* TASK GOAL: For every line in the material, produce an exact copy.

* ENTRIES PROVIDED:
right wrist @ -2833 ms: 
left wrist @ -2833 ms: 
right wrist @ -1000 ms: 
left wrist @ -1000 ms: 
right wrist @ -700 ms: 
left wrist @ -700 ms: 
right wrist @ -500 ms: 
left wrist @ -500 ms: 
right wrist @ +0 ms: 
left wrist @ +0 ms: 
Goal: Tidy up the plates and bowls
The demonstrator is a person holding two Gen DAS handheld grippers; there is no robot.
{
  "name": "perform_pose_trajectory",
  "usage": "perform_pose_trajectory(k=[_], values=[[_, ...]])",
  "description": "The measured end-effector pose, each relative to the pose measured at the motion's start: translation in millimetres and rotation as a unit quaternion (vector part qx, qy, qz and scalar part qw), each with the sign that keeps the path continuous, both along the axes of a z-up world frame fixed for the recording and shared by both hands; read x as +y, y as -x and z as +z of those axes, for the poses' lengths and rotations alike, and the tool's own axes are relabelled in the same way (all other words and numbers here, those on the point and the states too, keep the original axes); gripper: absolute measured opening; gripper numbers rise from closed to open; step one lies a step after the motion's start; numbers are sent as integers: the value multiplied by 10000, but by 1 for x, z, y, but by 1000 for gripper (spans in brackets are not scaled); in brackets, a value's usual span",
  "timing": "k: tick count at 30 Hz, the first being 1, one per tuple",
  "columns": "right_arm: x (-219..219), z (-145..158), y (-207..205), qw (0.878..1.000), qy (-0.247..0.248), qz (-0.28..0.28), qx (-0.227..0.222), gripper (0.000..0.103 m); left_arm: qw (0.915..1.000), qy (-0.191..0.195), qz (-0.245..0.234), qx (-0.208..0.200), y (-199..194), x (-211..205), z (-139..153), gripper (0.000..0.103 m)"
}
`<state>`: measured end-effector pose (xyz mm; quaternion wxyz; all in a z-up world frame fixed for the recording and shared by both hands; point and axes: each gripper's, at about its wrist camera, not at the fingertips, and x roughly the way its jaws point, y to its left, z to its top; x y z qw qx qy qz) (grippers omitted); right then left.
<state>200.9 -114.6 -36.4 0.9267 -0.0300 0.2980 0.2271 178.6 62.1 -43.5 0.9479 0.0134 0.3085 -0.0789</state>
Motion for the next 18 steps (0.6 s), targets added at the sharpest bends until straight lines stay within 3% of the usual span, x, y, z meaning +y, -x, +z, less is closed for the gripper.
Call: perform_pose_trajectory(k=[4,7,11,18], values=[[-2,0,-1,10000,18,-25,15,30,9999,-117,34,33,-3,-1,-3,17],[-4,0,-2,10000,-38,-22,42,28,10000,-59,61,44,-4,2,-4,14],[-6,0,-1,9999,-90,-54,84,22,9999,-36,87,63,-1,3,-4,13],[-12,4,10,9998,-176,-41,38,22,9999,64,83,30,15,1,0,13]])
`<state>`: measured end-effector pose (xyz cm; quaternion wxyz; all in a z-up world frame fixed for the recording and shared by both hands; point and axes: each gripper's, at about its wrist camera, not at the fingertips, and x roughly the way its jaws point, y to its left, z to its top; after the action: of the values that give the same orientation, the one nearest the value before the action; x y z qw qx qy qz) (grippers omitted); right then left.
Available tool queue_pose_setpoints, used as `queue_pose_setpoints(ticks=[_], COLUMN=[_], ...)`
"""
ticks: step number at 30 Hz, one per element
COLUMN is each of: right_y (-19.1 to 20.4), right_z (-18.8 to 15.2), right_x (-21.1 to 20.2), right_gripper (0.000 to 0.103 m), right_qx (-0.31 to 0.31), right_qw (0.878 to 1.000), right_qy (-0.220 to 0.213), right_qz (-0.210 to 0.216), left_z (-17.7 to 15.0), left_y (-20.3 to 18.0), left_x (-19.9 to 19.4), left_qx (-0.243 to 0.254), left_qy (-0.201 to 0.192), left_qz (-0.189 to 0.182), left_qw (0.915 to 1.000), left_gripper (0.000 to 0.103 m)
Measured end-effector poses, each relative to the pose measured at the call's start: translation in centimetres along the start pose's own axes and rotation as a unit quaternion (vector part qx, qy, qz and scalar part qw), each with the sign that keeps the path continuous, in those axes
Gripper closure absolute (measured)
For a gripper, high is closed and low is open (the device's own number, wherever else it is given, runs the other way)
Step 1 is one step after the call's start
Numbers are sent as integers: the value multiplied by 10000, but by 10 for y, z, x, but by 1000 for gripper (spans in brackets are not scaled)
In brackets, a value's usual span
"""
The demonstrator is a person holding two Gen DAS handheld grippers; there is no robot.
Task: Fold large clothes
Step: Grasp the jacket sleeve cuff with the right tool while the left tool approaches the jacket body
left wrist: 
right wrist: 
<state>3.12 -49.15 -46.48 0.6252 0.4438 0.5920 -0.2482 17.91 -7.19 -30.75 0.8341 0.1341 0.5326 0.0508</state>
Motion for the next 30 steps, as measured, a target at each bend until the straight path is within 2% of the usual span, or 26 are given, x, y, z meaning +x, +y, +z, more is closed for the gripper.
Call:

* RESULT OF THE TASK:
right wrist @ -2833 ms: 
left wrist @ -2833 ms: 
right wrist @ -1000 ms: 
left wrist @ -1000 ms: 
right wrist @ -700 ms: 
left wrist @ -700 ms: 
right wrist @ -500 ms: 
left wrist @ -500 ms: 
right wrist @ +0 ms: 
left wrist @ +0 ms: 
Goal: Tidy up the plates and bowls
The demonstrator is a person holding two Gen DAS handheld grippers; there is no robot.
{
  "name": "perform_pose_trajectory",
  "usage": "perform_pose_trajectory(k=[_], values=[[_, ...]])",
  "description": "The measured end-effector pose, each relative to the pose measured at the motion's start: translation in millimetres and rotation as a unit quaternion (vector part qx, qy, qz and scalar part qw), each with the sign that keeps the path continuous, both along the axes of a z-up world frame fixed for the recording and shared by both hands; read x as +y, y as -x and z as +z of those axes, for the poses' lengths and rotations alike, and the tool's own axes are relabelled in the same way (all other words and numbers here, those on the point and the states too, keep the original axes); gripper: absolute measured opening; gripper numbers rise from closed to open; step one lies a step after the motion's start; numbers are sent as integers: the value multiplied by 10000, but by 1 for x, z, y, but by 1000 for gripper (spans in brackets are not scaled); in brackets, a value's usual span",
  "timing": "k: tick count at 30 Hz, the first being 1, one per tuple",
  "columns": "right_arm: x (-219..219), z (-145..158), y (-207..205), qw (0.878..1.000), qy (-0.247..0.248), qz (-0.28..0.28), qx (-0.227..0.222), gripper (0.000..0.103 m); left_arm: qw (0.915..1.000), qy (-0.191..0.195), qz (-0.245..0.234), qx (-0.208..0.200), y (-199..194), x (-211..205), z (-139..153), gripper (0.000..0.103 m)"
}
`<state>`: measured end-effector pose (xyz mm; quaternion wxyz; all in a z-up world frame fixed for the recording and shared by both hands; point and axes: each gripper's, at about its wrist camera, not at the fingertips, and x roughly the way its jaws point, y to its left, z to its top; x y z qw qx qy qz) (grippers omitted); right then left.
<state>200.9 -114.6 -36.4 0.9267 -0.0300 0.2980 0.2271 178.6 62.1 -43.5 0.9479 0.0134 0.3085 -0.0789</state>
Motion for the next 18 steps (0.6 s), targets added at the sharpest bends until straight lines stay within 3% of the usual span, x, y, z meaning +y, -x, +z, less is closed for the gripper.
Call: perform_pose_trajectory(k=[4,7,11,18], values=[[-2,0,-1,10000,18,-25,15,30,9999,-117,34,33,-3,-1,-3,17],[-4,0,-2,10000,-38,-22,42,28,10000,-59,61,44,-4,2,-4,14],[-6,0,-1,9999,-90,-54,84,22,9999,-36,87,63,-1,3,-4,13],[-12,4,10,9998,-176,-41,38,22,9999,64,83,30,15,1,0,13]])
`<state>`: measured end-effector pose (xyz cm; quaternion wxyz; all in a z-up world frame fixed for the recording and shared by both hands; point and axes: each gripper's, at about its wrist camera, not at the fingertips, and x roughly the way its jaws point, y to its left, z to its top; after the action: of the values that give the same orientation, the one nearest the value before the action; x y z qw qx qy qz) (grippers omitted); right then left.
Available tool queue_pose_setpoints, used as `queue_pose_setpoints(ticks=[_], COLUMN=[_], ...)`
"""
ticks: step number at 30 Hz, one per element
COLUMN is each of: right_y (-19.1 to 20.4), right_z (-18.8 to 15.2), right_x (-21.1 to 20.2), right_gripper (0.000 to 0.103 m), right_qx (-0.31 to 0.31), right_qw (0.878 to 1.000), right_qy (-0.220 to 0.213), right_qz (-0.210 to 0.216), left_z (-17.7 to 15.0), left_y (-20.3 to 18.0), left_x (-19.9 to 19.4), left_qx (-0.243 to 0.254), left_qy (-0.201 to 0.192), left_qz (-0.189 to 0.182), left_qw (0.915 to 1.000), left_gripper (0.000 to 0.103 m)
Measured end-effector poses, each relative to the pose measured at the call's start: translation in centimetres along the start pose's own axes and rotation as a unit quaternion (vector part qx, qy, qz and scalar part qw), each with the sign that keeps the path continuous, in those axes
Gripper closure absolute (measured)
For a gripper, high is closed and low is open (the device's own number, wherever else it is given, runs the other way)
Step 1 is one step after the call's start
Numbers are sent as integers: the value multiplied by 10000, but by 10 for y, z, x, but by 1000 for gripper (spans in brackets are not scaled)
In brackets, a value's usual span
"""
The demonstrator is a person holding two Gen DAS handheld grippers; there is no robot.
Task: Fold large clothes
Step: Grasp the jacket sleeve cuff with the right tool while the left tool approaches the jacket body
left wrist: 
right wrist: 
<state>3.12 -49.15 -46.48 0.6252 0.4438 0.5920 -0.2482 17.91 -7.19 -30.75 0.8341 0.1341 0.5326 0.0508</state>
Motion for the next 30 steps, as measured, a target at each bend until the straight path is within 2% of the usual span, or 26 are given, x, y, z meaning +x, +y, +z, more is closed for the gripper.
Call:

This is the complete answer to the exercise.